As an important aspect of collaboration, RISA has successfully recruited a number of smart ambassadors who are 70 years old on average. Prof. Zheng said with a smile, “Many of them are very smart. They can demonstrate and present the new technology even better than our undergraduate student assistant.”
The outbreak of COVID-19 shows how unprepared the world can be in front of a pandemic. Prof. Wenzhong Shi, Chair Professor of Geographical Information Science and Remote Sensing and Director of the Otto Poon Charitable Foundation Smart Cities Research Institute of PolyU, trusted that predicting the spatiotemporal risk of COVID-19 is the key to formulating place-specific precise control measures.

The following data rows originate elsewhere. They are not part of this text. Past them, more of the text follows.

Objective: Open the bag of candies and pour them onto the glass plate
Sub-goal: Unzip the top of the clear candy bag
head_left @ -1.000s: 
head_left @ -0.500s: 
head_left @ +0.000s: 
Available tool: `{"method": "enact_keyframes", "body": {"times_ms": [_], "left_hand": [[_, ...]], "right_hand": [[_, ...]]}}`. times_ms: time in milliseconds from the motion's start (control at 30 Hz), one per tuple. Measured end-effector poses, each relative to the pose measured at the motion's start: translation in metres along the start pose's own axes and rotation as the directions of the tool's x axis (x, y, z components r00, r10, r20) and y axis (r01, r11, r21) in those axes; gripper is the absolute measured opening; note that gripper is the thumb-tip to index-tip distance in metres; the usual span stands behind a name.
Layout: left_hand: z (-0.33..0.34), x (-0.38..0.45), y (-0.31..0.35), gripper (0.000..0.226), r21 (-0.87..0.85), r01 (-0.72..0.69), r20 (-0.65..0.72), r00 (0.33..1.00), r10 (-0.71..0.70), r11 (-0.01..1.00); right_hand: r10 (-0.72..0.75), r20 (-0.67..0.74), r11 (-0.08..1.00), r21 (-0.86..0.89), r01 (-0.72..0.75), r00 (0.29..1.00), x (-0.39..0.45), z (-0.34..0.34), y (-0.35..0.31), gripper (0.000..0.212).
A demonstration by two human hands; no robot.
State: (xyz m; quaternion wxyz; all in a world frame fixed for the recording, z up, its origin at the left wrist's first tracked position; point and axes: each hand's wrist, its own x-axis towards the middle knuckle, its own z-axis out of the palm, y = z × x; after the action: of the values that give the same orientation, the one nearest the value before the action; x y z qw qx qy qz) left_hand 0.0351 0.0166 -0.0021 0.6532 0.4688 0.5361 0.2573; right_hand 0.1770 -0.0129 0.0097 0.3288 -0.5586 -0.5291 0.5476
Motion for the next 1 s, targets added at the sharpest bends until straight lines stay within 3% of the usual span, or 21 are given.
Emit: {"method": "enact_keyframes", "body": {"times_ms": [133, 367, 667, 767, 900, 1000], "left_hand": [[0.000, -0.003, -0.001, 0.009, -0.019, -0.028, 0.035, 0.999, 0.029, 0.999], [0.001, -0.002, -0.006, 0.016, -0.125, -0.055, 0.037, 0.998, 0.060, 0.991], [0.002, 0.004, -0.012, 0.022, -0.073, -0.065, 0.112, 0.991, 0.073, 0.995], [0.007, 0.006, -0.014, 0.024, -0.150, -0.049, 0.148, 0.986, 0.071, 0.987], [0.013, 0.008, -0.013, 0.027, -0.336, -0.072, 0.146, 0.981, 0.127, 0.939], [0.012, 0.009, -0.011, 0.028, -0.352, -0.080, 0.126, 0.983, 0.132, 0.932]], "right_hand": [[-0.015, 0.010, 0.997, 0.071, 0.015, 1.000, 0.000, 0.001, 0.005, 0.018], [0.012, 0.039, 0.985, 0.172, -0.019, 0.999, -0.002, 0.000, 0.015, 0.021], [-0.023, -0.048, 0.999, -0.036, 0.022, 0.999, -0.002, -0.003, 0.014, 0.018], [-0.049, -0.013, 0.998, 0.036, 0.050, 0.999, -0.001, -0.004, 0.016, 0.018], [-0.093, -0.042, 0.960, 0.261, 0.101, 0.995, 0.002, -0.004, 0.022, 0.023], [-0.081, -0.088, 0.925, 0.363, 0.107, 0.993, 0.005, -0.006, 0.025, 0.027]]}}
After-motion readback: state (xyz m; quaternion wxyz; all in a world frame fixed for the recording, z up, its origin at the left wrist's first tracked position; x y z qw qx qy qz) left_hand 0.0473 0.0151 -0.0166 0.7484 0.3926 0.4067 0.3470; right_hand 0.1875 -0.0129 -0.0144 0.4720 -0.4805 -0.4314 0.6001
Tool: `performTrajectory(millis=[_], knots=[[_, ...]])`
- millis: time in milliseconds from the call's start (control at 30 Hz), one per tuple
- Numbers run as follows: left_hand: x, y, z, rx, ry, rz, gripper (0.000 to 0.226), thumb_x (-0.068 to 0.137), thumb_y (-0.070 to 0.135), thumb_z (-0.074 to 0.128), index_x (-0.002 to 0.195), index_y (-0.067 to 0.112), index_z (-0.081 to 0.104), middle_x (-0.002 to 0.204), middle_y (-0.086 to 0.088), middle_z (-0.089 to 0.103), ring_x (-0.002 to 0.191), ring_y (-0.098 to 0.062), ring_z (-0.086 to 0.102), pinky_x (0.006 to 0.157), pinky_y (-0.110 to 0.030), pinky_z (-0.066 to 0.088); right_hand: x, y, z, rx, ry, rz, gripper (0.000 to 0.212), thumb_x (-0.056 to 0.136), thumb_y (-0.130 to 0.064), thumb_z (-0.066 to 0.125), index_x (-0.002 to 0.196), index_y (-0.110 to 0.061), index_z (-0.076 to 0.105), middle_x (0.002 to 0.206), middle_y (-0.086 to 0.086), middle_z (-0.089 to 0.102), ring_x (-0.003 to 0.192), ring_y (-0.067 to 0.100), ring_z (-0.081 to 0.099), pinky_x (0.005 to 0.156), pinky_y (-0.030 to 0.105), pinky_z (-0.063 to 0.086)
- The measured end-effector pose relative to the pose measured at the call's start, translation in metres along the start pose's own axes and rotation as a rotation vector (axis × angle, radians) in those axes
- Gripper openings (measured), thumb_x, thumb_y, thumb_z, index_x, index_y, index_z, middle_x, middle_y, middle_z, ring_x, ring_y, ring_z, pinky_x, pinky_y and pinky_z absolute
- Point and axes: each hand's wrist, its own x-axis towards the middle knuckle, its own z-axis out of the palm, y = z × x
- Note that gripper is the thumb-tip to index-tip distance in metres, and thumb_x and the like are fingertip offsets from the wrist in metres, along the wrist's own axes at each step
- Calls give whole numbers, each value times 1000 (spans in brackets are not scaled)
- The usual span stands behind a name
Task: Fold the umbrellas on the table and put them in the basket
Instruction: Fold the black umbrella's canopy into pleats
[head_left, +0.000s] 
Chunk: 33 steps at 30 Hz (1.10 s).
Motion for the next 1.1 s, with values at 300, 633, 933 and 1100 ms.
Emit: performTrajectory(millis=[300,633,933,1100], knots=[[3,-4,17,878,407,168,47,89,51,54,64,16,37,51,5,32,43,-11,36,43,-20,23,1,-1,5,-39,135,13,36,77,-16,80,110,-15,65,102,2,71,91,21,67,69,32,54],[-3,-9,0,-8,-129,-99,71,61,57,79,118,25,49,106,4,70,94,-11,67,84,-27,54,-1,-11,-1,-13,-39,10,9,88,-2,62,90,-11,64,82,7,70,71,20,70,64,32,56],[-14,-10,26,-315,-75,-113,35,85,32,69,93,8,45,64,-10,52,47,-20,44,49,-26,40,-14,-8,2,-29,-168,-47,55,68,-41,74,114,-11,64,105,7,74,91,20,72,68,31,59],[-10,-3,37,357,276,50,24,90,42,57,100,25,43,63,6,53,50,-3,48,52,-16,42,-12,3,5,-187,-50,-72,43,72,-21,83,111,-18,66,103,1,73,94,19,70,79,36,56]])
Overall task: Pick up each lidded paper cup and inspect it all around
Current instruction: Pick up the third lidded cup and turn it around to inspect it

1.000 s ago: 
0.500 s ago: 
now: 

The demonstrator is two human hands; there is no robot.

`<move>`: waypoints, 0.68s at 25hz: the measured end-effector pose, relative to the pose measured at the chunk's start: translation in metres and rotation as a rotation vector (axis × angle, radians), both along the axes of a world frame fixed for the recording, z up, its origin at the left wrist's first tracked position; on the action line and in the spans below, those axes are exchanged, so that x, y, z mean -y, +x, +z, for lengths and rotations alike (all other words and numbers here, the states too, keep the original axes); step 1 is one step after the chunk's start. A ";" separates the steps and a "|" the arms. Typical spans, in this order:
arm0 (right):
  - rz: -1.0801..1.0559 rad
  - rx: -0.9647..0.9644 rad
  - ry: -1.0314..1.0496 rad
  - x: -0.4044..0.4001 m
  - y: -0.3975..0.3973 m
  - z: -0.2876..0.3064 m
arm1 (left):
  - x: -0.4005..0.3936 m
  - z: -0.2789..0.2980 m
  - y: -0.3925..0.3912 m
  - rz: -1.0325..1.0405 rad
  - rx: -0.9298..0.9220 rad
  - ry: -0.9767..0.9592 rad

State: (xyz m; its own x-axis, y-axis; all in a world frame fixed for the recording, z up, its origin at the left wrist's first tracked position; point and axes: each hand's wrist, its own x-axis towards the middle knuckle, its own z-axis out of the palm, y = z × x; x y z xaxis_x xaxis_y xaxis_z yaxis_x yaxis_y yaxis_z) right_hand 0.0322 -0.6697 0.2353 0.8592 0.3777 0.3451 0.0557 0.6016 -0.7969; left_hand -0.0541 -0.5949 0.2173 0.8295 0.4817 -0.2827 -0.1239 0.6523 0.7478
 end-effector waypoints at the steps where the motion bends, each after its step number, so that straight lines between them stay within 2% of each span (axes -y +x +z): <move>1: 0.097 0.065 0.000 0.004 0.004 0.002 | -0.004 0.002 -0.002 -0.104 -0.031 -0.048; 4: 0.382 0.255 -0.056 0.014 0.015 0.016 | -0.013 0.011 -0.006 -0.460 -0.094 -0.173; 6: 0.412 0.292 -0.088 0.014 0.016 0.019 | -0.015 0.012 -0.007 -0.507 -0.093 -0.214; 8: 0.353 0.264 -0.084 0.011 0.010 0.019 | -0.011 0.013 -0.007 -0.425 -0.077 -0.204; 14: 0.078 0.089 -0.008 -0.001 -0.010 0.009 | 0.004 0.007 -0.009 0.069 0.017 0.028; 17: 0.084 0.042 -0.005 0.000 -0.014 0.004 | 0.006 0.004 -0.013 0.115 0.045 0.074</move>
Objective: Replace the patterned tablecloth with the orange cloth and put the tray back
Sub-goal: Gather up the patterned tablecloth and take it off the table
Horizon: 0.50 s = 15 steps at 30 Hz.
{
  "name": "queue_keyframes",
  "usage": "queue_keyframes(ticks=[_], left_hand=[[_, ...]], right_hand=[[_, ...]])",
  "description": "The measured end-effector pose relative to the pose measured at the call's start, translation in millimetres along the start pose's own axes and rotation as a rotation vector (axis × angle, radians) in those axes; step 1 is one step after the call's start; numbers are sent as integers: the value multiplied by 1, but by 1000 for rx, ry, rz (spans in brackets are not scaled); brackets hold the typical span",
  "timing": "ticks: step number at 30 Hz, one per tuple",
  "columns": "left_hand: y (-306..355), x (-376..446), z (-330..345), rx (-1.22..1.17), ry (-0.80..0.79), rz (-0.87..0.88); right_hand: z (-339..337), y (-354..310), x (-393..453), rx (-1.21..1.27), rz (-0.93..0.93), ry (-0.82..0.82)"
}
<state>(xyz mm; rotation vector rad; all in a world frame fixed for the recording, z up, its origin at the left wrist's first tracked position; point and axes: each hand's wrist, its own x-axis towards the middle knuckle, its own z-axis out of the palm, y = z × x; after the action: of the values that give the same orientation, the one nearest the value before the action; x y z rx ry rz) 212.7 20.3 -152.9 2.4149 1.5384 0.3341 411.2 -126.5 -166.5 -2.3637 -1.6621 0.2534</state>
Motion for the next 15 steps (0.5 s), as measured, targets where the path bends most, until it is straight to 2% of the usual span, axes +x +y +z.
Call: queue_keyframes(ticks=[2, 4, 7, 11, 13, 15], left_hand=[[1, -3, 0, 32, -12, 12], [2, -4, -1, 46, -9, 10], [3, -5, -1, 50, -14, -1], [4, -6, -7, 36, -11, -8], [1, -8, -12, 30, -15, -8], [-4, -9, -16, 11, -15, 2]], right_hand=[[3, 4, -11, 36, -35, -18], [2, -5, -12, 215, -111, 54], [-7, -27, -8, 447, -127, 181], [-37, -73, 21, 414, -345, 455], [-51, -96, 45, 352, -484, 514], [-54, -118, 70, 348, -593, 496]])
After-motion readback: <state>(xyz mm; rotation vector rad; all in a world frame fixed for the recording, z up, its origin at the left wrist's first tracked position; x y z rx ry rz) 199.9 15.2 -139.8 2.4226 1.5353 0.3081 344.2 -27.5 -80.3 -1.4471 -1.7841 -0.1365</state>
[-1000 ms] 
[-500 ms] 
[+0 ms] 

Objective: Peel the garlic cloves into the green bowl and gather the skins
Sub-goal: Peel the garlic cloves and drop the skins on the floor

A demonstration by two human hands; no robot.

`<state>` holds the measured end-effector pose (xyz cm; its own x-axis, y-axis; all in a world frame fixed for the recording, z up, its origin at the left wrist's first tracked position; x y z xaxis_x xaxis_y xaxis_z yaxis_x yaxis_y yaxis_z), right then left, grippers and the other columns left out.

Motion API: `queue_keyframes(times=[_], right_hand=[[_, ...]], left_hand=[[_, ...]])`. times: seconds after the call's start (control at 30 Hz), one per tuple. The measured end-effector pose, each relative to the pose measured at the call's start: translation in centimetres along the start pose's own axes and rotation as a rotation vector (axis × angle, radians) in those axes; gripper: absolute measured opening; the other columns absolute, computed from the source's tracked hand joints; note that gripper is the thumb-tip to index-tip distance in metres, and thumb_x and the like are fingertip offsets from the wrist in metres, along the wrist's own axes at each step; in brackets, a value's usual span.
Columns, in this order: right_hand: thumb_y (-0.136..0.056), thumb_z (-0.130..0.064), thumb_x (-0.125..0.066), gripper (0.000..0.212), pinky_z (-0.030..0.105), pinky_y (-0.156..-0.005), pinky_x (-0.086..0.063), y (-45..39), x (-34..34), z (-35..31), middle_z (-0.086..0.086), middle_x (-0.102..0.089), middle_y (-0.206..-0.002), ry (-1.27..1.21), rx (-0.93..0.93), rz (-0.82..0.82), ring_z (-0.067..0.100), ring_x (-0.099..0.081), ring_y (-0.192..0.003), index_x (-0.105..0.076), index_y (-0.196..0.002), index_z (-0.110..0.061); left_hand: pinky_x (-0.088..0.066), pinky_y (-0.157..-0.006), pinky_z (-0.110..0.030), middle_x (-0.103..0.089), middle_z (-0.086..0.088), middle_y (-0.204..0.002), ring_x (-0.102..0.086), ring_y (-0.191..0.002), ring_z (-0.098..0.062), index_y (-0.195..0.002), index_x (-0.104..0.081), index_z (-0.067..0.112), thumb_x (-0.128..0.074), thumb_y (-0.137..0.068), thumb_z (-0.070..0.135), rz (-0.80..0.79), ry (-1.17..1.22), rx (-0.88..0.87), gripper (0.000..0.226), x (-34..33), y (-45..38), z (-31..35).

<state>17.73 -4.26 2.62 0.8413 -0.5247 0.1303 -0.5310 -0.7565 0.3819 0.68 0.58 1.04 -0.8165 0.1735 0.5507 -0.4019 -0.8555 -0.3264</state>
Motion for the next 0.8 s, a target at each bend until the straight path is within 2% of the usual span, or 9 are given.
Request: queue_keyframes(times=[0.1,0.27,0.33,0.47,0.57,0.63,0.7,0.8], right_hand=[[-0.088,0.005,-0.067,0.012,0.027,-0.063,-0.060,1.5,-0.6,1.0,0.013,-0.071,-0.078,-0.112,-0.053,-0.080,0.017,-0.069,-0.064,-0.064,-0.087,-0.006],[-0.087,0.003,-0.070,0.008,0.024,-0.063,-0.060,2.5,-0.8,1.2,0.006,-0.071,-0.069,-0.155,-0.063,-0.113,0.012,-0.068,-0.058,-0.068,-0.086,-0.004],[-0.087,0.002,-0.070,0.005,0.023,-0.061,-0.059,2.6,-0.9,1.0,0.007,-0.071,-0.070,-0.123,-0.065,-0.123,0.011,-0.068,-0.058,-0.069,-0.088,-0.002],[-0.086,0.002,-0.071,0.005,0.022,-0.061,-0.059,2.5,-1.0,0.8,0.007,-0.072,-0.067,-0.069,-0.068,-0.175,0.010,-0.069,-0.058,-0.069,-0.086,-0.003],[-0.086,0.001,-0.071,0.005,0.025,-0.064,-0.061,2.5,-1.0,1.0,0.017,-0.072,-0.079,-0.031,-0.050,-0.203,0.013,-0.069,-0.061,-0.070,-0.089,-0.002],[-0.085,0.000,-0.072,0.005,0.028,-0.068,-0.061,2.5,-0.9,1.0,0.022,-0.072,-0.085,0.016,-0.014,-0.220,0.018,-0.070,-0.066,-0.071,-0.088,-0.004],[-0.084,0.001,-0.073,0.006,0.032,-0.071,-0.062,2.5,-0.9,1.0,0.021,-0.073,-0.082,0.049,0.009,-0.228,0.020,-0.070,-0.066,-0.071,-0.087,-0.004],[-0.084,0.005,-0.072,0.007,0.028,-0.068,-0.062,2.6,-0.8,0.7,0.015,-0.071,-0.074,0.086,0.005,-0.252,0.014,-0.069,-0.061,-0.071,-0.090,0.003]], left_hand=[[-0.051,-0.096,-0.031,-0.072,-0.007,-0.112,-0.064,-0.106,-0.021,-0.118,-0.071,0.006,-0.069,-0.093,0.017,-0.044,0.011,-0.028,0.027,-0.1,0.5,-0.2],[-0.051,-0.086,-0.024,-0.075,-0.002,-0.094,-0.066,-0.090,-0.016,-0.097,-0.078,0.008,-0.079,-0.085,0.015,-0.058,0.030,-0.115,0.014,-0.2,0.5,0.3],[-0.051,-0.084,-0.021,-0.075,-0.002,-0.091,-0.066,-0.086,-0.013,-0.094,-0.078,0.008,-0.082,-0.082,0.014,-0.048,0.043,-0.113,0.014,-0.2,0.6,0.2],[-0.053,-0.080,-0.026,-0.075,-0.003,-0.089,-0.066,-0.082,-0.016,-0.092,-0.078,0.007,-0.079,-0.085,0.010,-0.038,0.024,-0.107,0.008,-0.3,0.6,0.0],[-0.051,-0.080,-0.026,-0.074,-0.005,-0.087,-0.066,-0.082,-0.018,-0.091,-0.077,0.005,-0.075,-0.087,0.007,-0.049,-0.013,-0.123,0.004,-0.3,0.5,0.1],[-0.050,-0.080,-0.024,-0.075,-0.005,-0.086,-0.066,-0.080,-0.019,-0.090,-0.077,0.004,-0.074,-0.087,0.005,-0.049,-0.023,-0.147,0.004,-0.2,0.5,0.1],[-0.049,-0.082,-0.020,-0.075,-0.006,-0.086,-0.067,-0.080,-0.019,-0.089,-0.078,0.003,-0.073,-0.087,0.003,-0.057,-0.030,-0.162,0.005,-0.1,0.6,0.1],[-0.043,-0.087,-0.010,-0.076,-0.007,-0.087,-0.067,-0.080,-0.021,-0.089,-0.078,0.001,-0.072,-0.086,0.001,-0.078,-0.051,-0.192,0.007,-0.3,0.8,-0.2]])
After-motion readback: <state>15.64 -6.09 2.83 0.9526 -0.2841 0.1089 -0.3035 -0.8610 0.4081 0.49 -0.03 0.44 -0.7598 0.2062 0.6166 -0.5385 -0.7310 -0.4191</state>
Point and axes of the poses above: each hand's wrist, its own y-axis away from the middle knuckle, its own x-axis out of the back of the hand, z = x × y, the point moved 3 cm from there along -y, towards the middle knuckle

He introduced the applications of the lately developed extended Weight Kernel Density Estimation model for short-term COVID-19 spatiotemporal onset risk prediction. By flexibly incorporating COVID-19 cases data, virus transmissibility and mobility data in different granularities, the model has been used to predict COVID-19 onset risk and evaluate anti-epidemic measures in various countries, regions and cities.
He also recommended the use of urban informatics to support the building of smart cities. He co-edited a book named Urban Informatics, which introduced systematically the principles of urban informatics, including urban system theories, techniques and tools for urban big data acquisition, infrastructure and analytics, as well as focusing these new tools on urban problems and possible solutions.